Galinsky Kevin, Valim Clarissa, Salmier Arielle, de Thoisy Benoit, Musset Lise, Legrand Eric, Faust Aubrey, Baniecki Mary Lynn, Ndiaye Daouda, Daniels Rachel F, Hartl Daniel L, Sabeti Pardis C, Wirth Dyann F, Volkman Sarah K, Neafsey Daniel E
Department of Biostatistics, Harvard School of Public Health, Boston, MA, 02115, USA.
Department of Immunology and Infectious Disease, Harvard School of Public Health, Boston, MA, 02115, USA.
Malar J. 2015 Jan 19;14:4. doi: 10.1186/1475-2875-14-4.
Complex malaria infections are defined as those containing more than one genetically distinct lineage of Plasmodium parasite. Complexity of infection (COI) is a useful parameter to estimate from patient blood samples because it is associated with clinical outcome, epidemiology and disease transmission rate. This manuscript describes a method for estimating COI using likelihood, called COIL, from a panel of bi-allelic genotyping assays.
COIL assumes that distinct parasite lineages in complex infections are unrelated and that genotyped loci do not exhibit significant linkage disequilibrium. Using the population minor allele frequency (MAF) of the genotyped loci, COIL uses the binomial distribution to estimate the likelihood of a COI level given the prevalence of observed monomorphic or polymorphic genotypes within each sample.
COIL reliably estimates COI up to a level of three or five with at least 24 or 96 unlinked genotyped loci, respectively, as determined by in silico simulation and empirical validation. Evaluation of COI levels greater than five in patient samples may require a very large collection of genotype data, making sequencing a more cost-effective approach for evaluating COI under conditions when disease transmission is extremely high. Performance of the method is positively correlated with the MAF of the genotyped loci. COI estimates from existing SNP genotype datasets create a more detailed portrait of disease than analyses based simply on the number of polymorphic genotypes observed within samples.
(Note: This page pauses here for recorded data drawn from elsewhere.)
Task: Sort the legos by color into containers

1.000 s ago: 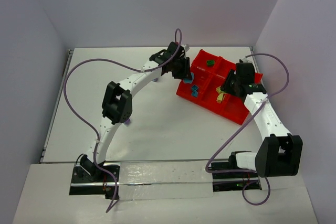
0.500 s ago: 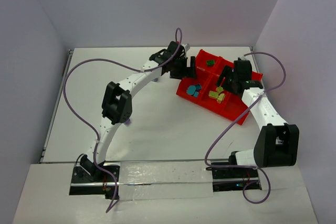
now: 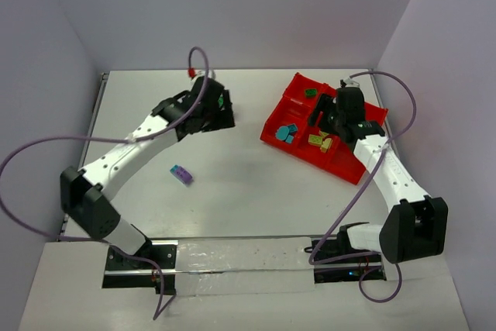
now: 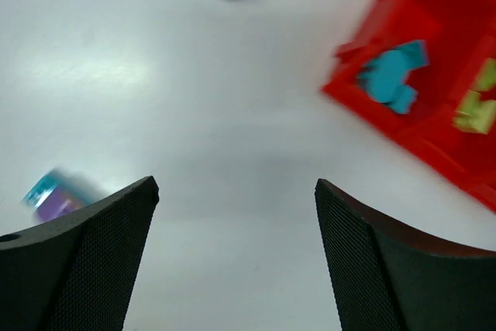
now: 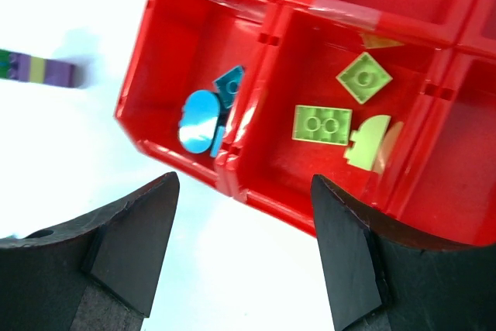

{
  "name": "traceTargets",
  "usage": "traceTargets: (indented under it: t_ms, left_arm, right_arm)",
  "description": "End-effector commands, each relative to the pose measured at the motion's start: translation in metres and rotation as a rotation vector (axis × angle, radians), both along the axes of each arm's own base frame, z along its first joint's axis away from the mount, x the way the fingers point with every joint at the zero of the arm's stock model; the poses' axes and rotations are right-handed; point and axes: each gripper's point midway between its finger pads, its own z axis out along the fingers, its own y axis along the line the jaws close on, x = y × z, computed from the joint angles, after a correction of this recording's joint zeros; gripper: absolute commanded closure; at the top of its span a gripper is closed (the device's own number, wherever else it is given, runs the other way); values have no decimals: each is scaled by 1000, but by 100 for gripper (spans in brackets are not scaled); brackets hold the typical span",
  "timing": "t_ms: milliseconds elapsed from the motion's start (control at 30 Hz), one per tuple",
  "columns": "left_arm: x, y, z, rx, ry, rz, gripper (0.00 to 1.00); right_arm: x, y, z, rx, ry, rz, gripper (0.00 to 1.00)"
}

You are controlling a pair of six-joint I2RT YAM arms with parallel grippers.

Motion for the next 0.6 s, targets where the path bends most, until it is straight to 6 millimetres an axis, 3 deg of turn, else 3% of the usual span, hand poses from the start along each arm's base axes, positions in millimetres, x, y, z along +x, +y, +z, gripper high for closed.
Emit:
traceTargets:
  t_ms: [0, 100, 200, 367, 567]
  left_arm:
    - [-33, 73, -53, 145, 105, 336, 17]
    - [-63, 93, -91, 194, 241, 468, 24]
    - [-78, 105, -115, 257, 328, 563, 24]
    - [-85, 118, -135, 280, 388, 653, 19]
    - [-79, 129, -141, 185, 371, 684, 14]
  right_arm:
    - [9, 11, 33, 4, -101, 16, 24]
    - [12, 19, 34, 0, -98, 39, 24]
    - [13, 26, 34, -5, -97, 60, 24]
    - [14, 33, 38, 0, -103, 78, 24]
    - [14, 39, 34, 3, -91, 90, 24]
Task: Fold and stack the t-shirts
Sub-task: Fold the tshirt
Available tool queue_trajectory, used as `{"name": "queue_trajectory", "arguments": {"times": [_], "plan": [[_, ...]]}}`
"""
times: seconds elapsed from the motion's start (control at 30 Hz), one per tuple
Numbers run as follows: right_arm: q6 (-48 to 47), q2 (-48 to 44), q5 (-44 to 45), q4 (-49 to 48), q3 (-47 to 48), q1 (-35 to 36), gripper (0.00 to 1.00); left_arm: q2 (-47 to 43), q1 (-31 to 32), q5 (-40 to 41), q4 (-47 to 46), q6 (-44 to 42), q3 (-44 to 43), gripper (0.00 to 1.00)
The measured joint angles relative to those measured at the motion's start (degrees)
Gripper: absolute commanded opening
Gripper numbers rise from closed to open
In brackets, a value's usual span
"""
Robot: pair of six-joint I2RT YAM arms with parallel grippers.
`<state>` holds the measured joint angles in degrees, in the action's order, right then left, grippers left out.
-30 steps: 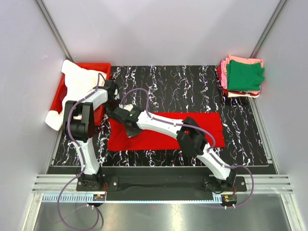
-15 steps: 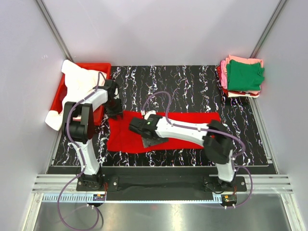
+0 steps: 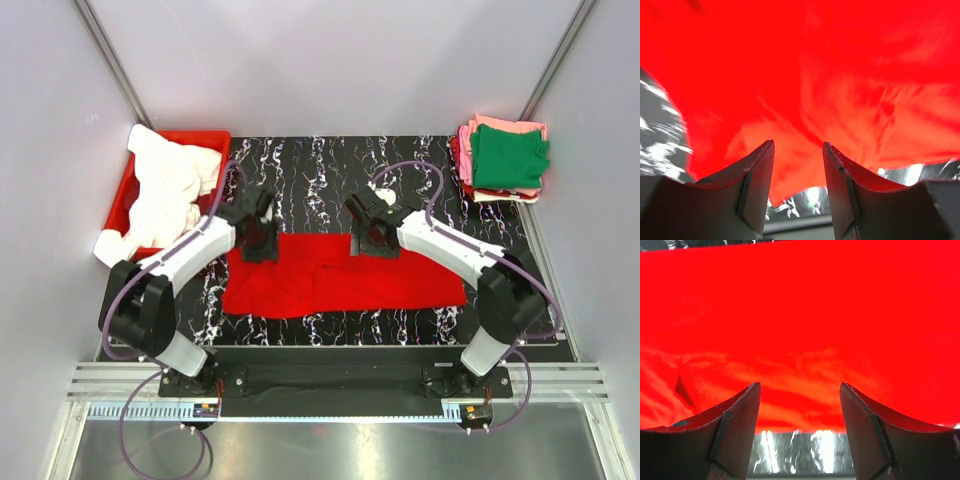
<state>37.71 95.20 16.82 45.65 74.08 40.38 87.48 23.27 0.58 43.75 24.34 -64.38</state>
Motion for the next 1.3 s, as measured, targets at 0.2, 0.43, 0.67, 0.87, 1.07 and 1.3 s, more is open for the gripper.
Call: {"name": "queue_trajectory", "arguments": {"times": [0.2,0.43,0.67,0.87,1.07,1.3], "plan": [[-5.1,6.3,-4.5,-7.1,-2.1,-4.3,0.69,3.4,5.4,-1.4,-0.8,4.4,6.3,0.48],[-7.3,11.1,-9.4,-13.3,-5.7,-8.3,0.65,8.3,6.8,-2.7,-4.8,6.5,6.4,0.48],[-3.7,5.4,-13.7,-22.2,-14.4,-9.1,0.64,18.4,5.0,-2.6,-0.2,4.4,-5.0,0.47],[10.3,0.0,-18.8,-29.9,-22.1,0.0,0.68,40.4,2.3,-2.3,7.5,1.7,-39.0,0.47],[17.8,3.5,-21.3,-20.9,-11.6,17.6,0.79,60.6,2.6,-9.5,7.9,-0.7,-74.8,0.52],[17.3,-2.9,-10.2,-2.9,-2.8,16.1,0.84,50.8,3.1,-14.4,5.7,-0.9,-61.7,0.67]]}}
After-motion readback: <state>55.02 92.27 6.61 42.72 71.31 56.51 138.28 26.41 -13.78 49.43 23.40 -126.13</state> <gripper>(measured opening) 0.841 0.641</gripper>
The capacity to reliably estimate COI from a genome-wide panel of SNP genotypes provides a potentially more accurate alternative to methods relying on PCR amplification of a small number of loci for estimating COI. This approach will also increase the number of applications of SNP genotype data, providing additional motivation to employ SNP barcodes for studies of disease epidemiology or control measure efficacy. The COIL program is available for download from GitHub, and users may also upload their SNP genotype data to a web interface for simple and efficient determination of sample COI.
复杂疟疾感染被定义为含有一种以上基因不同的疟原虫谱系的感染。感染复杂性(COI)是一个可从患者血样中估算的有用参数,因为它与临床结果、流行病学和疾病传播率相关。本手稿描述了一种使用似然法从一组双等位基因基因分型检测中估算COI的方法,称为COIL。
COIL假定复杂感染中不同的寄生虫谱系是不相关的,并且基因分型位点不存在显著的连锁不平衡。利用基因分型位点的群体次要等位基因频率(MAF),COIL使用二项分布来估算给定每个样本中观察到的单态或多态基因型流行率时的COI水平的似然性。
通过计算机模拟和实证验证确定,COIL分别使用至少24个或96个不连锁的基因分型位点时,能够可靠地估算高达三个或五个水平的COI。评估患者样本中大于五个水平的COI可能需要大量的基因型数据收集,这使得测序成为在疾病传播极高的情况下评估COI的更具成本效益的方法。该方法的性能与基因分型位点的MAF呈正相关。与仅基于样本中观察到的多态基因型数量的分析相比,从现有SNP基因型数据集中估算的COI能更详细地描绘疾病情况。
从全基因组SNP基因型组可靠估算COI的能力为依赖少数位点的PCR扩增来估算COI的方法提供了一种可能更准确的替代方法。这种方法还将增加SNP基因型数据的应用数量,为在疾病流行病学研究或控制措施效果研究中使用SNP条形码提供额外的动力。COIL程序可从GitHub下载,用户也可以将其SNP基因型数据上传到网络界面,以便简单高效地确定样本的COI。